Un mosquito en febrero

En la noche del veintisiete al veintiocho de febrero, un mosquito se coló en mi dormitorio y me mordió entre la segunda y primera falange del dedo anular, y en la parte izquierda del cuello, cercana a la mandíbula. Digo mordió, aunque estoy al tanto de que los mosquitos pican, al aplicar su aguijón, pero este, debido a su ardorosa juventud, mordía con auténtica fiereza.

Como hace ya más de medio siglo que pasé la adolescencia, debo de confesar que nunca, en todos los años en que gracias al doctor Bufalá y otros médicos sigo molestando a unos pocos enemigos, me había encontrado con la vicisitud de luchar contra un mosquito a finales del mes de febrero, y cabría añadir que tampoco durante el mes de marzo y el mes de abril. 

Es decir, que lo del cambio climático no es un invento de esas Casandras y esos Tiresias que anuncian la llegada de un Sáhara en la meseta de Castilla y León, sino una evidencia ante la que no caben ni los más mínimos disimulos.

No soy nada fundamentalista, y tengo información de que la última etapa glacial tuvo lugar unos 10.000 años antes del nacimiento de Jesucristo, y que, desde entonces, vivimos en un periodos interglacial. 

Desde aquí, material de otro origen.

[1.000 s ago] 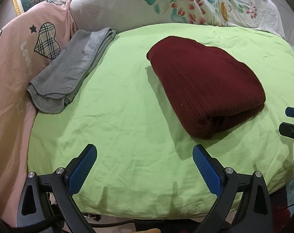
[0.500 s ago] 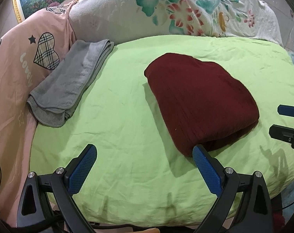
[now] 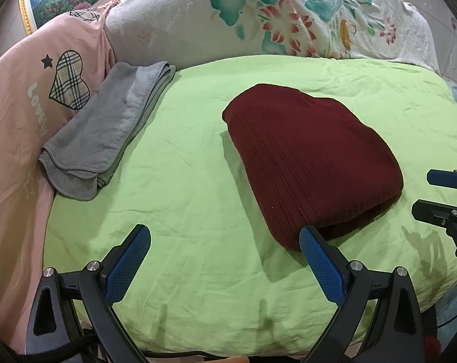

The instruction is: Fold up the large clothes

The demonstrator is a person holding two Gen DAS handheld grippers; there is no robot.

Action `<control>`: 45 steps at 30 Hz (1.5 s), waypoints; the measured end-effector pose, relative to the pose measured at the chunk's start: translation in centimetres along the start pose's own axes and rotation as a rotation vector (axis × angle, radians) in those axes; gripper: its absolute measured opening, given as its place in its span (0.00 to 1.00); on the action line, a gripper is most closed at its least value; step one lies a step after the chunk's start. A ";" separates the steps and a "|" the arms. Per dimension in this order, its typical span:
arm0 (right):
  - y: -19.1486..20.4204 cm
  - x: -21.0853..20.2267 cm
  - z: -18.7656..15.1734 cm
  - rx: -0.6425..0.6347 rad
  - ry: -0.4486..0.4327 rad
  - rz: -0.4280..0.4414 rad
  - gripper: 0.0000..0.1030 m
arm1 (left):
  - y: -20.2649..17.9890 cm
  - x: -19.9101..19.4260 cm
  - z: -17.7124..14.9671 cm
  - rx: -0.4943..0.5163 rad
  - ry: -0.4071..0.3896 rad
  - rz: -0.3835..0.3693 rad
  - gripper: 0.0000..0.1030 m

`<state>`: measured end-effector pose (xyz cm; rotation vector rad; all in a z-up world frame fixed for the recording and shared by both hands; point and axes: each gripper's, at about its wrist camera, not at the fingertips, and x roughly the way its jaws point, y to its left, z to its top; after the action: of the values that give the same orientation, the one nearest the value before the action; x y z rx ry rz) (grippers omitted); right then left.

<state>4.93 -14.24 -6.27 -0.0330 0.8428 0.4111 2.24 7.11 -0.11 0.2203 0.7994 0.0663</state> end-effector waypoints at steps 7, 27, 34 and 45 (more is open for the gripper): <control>-0.5 -0.2 0.9 0.013 -0.012 -0.004 0.83 | 0.1 -0.2 0.3 -0.013 -0.006 -0.010 0.96; 0.2 -0.5 1.7 -0.007 -0.020 -0.009 0.83 | 0.4 -0.7 0.9 -0.020 -0.022 -0.013 0.96; 0.5 -0.6 1.8 -0.010 -0.025 -0.007 0.83 | 0.3 -1.2 1.1 -0.021 -0.033 -0.012 0.96; 0.7 -1.0 2.0 -0.016 -0.032 -0.007 0.83 | 0.7 -1.2 1.5 -0.045 -0.031 -0.030 0.96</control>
<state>5.53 -13.51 -4.10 -0.0436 0.8074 0.4105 2.50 7.32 1.93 0.1666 0.7696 0.0528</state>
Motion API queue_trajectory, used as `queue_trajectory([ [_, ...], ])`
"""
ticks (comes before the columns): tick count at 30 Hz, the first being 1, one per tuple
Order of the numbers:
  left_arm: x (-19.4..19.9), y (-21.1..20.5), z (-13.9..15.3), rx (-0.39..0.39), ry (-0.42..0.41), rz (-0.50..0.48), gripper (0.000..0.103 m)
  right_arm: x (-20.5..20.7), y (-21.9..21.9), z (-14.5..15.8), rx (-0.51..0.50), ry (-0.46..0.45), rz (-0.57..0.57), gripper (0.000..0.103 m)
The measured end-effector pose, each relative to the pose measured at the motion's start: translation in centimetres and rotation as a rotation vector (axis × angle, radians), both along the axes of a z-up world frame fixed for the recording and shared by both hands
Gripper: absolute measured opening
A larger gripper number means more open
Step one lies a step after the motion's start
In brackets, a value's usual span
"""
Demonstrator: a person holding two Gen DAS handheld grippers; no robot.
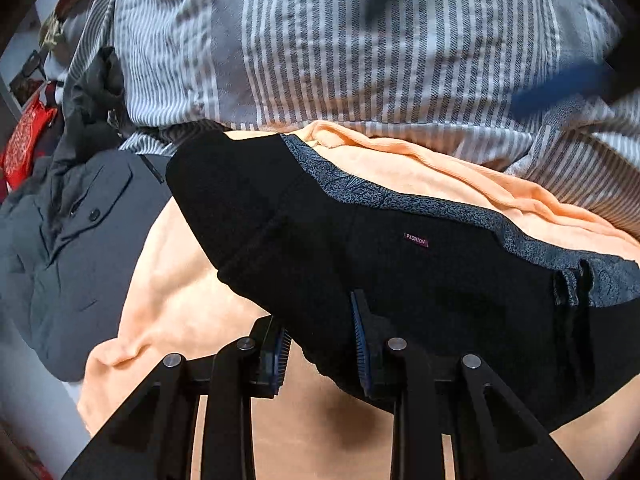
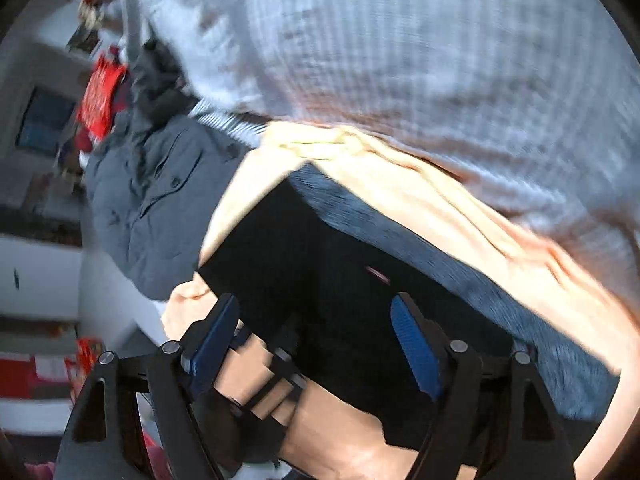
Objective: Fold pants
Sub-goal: 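Grasp the black trouser edge with both grippers, then lift the grasped edge and fold the trousers over onto themselves with both grippers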
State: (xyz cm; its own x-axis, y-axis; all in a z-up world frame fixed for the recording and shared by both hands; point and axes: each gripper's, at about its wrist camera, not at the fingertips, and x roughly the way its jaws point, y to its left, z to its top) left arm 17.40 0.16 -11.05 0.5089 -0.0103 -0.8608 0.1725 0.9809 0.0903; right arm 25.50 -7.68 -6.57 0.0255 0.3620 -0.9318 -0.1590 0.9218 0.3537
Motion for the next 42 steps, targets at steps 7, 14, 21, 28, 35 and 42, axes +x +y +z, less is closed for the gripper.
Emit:
queue_trajectory([
  [7,-0.4,-0.5,0.0,0.043,-0.031,-0.039,0.029,3.5,8.4,-2.6,-0.092,0.137,0.269,0.083],
  [14,-1.3,-1.4,0.4,0.09,-0.076,-0.087,0.029,3.4,11.2,-8.1,-0.204,0.308,0.388,0.082],
  [21,-2.7,-2.8,1.8,0.076,-0.085,-0.141,0.029,2.6,4.8,-6.4,-0.083,0.242,0.185,0.018],
  [28,-4.5,-6.8,5.5,0.03,-0.124,-0.241,0.029,-0.7,-5.0,-1.2,0.166,0.139,-0.047,0.018],
  [35,-7.8,-13.1,9.5,0.015,-0.159,-0.409,0.029,-7.0,-15.1,3.7,0.356,0.014,-0.229,0.018],
  [42,-12.4,-21.7,11.1,0.014,-0.147,-0.607,0.029,-14.8,-26.7,5.4,0.489,-0.09,-0.454,0.018],
])
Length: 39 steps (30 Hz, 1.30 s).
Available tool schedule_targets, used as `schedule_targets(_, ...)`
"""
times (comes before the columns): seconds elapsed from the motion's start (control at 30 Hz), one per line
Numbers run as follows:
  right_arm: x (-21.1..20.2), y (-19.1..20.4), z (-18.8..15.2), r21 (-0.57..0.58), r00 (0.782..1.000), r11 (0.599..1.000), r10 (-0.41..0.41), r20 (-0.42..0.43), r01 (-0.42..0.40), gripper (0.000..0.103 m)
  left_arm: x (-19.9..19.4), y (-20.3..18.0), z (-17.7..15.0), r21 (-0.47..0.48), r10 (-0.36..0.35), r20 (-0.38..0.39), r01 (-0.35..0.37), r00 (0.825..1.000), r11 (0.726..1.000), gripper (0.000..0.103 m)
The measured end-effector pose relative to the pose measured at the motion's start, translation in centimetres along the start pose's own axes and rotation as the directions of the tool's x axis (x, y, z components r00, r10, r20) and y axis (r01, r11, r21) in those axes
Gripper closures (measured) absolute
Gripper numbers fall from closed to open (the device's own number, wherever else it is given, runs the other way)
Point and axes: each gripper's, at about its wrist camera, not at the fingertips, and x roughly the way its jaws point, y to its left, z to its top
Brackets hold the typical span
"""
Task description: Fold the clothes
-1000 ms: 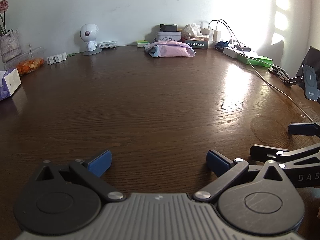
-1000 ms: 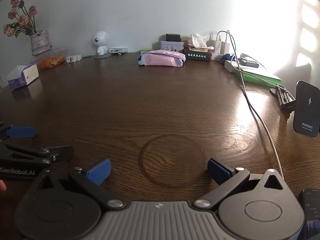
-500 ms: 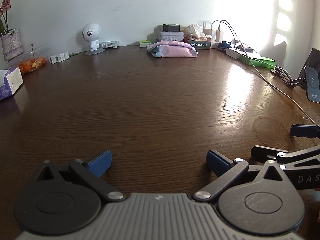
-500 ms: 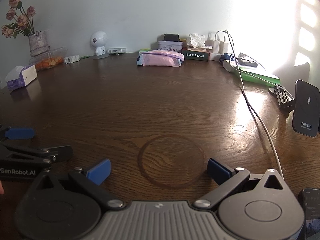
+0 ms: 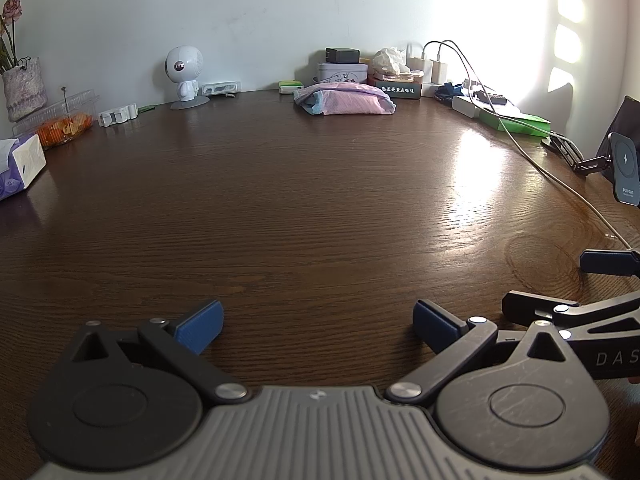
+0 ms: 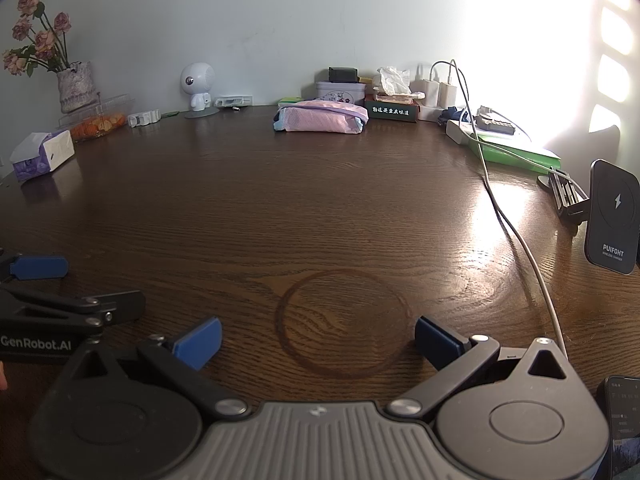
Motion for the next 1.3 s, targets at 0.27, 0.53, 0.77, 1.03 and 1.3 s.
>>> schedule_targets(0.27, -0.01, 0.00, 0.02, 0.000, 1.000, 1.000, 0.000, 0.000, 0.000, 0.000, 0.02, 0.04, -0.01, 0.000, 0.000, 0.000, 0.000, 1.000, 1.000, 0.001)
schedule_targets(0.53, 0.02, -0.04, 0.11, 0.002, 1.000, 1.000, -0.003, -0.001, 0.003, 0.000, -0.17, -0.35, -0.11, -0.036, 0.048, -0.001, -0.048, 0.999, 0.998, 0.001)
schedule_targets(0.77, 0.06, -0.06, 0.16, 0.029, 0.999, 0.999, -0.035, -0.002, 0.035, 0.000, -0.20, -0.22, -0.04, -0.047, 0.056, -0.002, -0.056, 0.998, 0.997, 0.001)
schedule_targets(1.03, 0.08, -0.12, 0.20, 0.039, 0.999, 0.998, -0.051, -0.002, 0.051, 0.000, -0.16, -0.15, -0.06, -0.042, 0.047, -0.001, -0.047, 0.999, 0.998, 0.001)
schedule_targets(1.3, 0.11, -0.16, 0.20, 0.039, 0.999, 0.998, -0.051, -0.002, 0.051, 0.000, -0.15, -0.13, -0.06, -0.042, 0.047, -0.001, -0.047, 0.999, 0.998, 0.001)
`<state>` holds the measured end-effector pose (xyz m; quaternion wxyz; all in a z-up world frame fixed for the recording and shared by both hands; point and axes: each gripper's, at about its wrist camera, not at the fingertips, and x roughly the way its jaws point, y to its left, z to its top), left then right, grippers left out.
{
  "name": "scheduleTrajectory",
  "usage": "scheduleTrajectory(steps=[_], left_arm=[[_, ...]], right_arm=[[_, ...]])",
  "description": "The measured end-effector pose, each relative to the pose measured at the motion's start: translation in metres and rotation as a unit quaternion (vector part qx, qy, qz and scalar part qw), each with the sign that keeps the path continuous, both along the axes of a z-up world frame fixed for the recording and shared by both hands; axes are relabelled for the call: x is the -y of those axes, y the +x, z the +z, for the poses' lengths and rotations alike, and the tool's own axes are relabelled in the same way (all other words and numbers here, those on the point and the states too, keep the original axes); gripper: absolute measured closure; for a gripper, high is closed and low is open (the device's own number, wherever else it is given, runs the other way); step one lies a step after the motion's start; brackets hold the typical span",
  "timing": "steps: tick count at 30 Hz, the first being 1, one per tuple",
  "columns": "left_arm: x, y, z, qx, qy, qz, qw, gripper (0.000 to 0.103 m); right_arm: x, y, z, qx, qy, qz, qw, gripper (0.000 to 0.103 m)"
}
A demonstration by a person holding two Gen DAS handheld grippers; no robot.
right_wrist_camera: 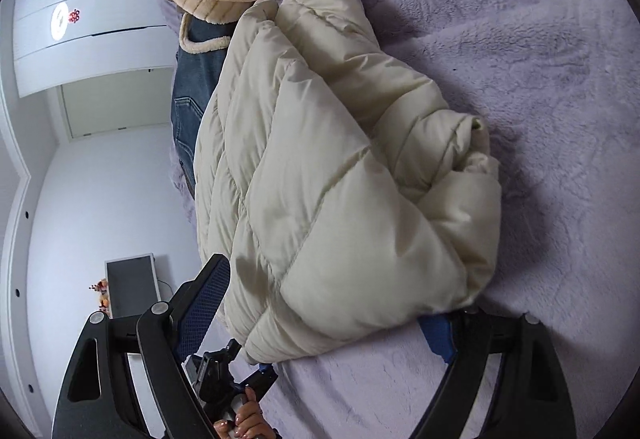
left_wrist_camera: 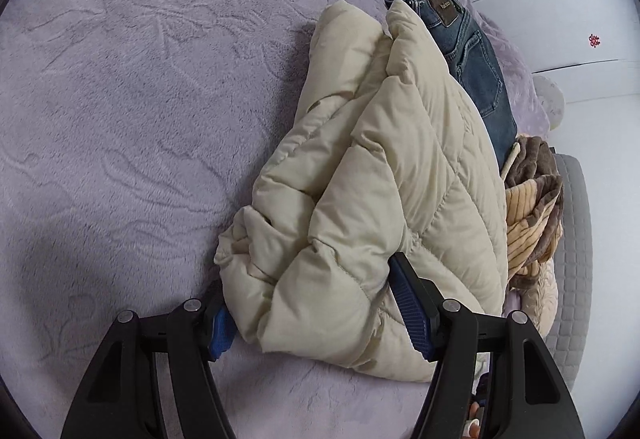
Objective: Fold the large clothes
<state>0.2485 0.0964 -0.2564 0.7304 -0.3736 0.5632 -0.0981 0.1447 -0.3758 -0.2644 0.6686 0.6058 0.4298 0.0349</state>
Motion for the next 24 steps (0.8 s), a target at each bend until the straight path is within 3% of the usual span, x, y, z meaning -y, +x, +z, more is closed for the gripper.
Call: scheduleTrajectory(steps=[6, 7, 8, 10, 13, 24], left_arm=[[0.003, 0.010, 0.002, 0.009, 0.015, -0.006, 0.9998, 0.035], [0.001, 0.009, 0.004, 0.017, 0.016, -0.007, 0.9997, 0.045], [0.002, 0.008, 0.007, 0.024, 0.015, -0.012, 0.9995, 0.057], [0.004, 0.007, 0.013, 0.034, 0.019, -0.020, 0.9990, 0.068], [0.005, 0.003, 0.027, 0.054, 0.031, -0.036, 0.9974, 0.074], [-0.014, -0.036, 0.069, 0.086, 0.020, -0.075, 0.9932, 0.074]], right_arm=[[-0.001, 0.013, -0.008, -0.006, 0.013, -0.007, 1.000, 0.014], [-0.001, 0.014, -0.009, -0.008, 0.014, -0.008, 1.000, 0.017], [-0.001, 0.014, -0.009, -0.011, 0.015, -0.011, 1.000, 0.023], [-0.001, 0.011, -0.011, -0.013, 0.029, -0.015, 0.999, 0.056], [-0.001, 0.002, -0.012, 0.000, 0.052, -0.023, 0.998, 0.074], [-0.003, -0.041, 0.004, 0.034, 0.095, -0.024, 0.995, 0.078]])
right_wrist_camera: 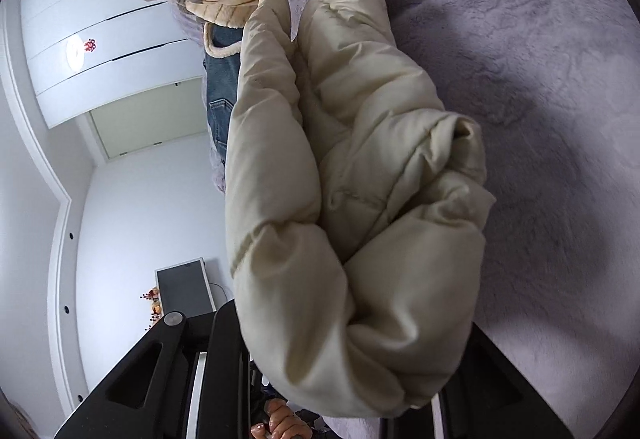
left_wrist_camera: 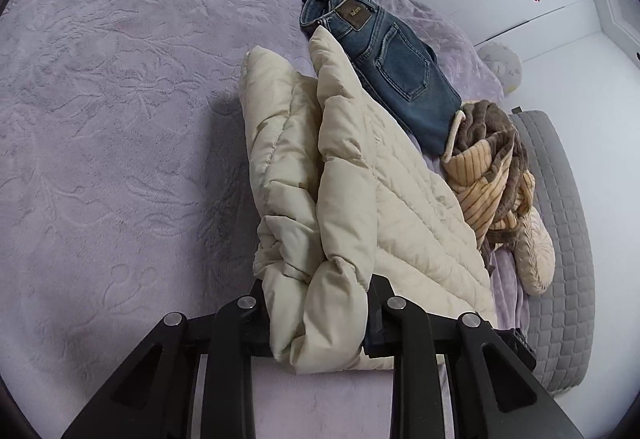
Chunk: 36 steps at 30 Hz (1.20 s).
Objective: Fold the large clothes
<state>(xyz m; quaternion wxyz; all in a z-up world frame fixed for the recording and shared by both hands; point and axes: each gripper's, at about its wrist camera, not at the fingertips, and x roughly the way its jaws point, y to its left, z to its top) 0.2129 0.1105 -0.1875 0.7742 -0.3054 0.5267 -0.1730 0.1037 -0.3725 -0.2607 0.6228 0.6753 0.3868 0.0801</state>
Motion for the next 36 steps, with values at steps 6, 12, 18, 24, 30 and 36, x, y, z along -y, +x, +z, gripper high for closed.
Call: scheduleTrajectory(steps=[6, 12, 18, 24, 30, 36], left_arm=[[-0.018, -0.043, -0.002, -0.030, 0.013, -0.017, 0.9993, 0.074], [-0.030, -0.085, -0.020, -0.070, 0.065, -0.038, 0.9947, 0.074], [-0.027, -0.099, -0.028, -0.094, 0.123, -0.054, 0.9865, 0.067], [-0.024, -0.101, -0.007, -0.074, 0.194, -0.074, 0.9754, 0.054], [-0.025, -0.108, 0.012, -0.040, 0.229, -0.074, 0.9698, 0.015], [-0.024, -0.107, 0.018, -0.030, 0.242, -0.080, 0.9665, 0.000]], right_arm=[[-0.007, -0.040, 0.006, -0.012, 0.014, 0.000, 1.000, 0.078], [-0.024, -0.094, -0.002, -0.036, 0.023, 0.003, 0.999, 0.078], [-0.027, -0.109, -0.017, -0.084, 0.011, 0.005, 0.996, 0.071], [-0.024, -0.087, 0.011, -0.101, -0.051, 0.045, 0.993, 0.060], [-0.032, -0.076, 0.035, -0.118, -0.118, 0.097, 0.981, 0.047], [-0.051, -0.070, 0.061, -0.123, -0.195, 0.164, 0.959, 0.030]])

La retirada de los hielos no fue debida al efecto invernadero de los automóviles provocado por la combustión de sus motores –porque no teníamos automóviles–, ni al consumo de nitrógeno en la agricultura –porque la agricultura era rudimentaria–, ni tampoco a la masiva flatulencia de las vacas y herbívoros domésticos, que expelen metano en sus frecuentes ventosidades. 

Sin embargo, reconocerán ustedes conmigo que un mosquito a finales de febrero puede que no signifique la ruina inmediata de las estaciones de esquí, pero algo grave está pasando, aunque los secesionistas de Cataluña se crean que eso ellos lo neutralizan con un referéndum.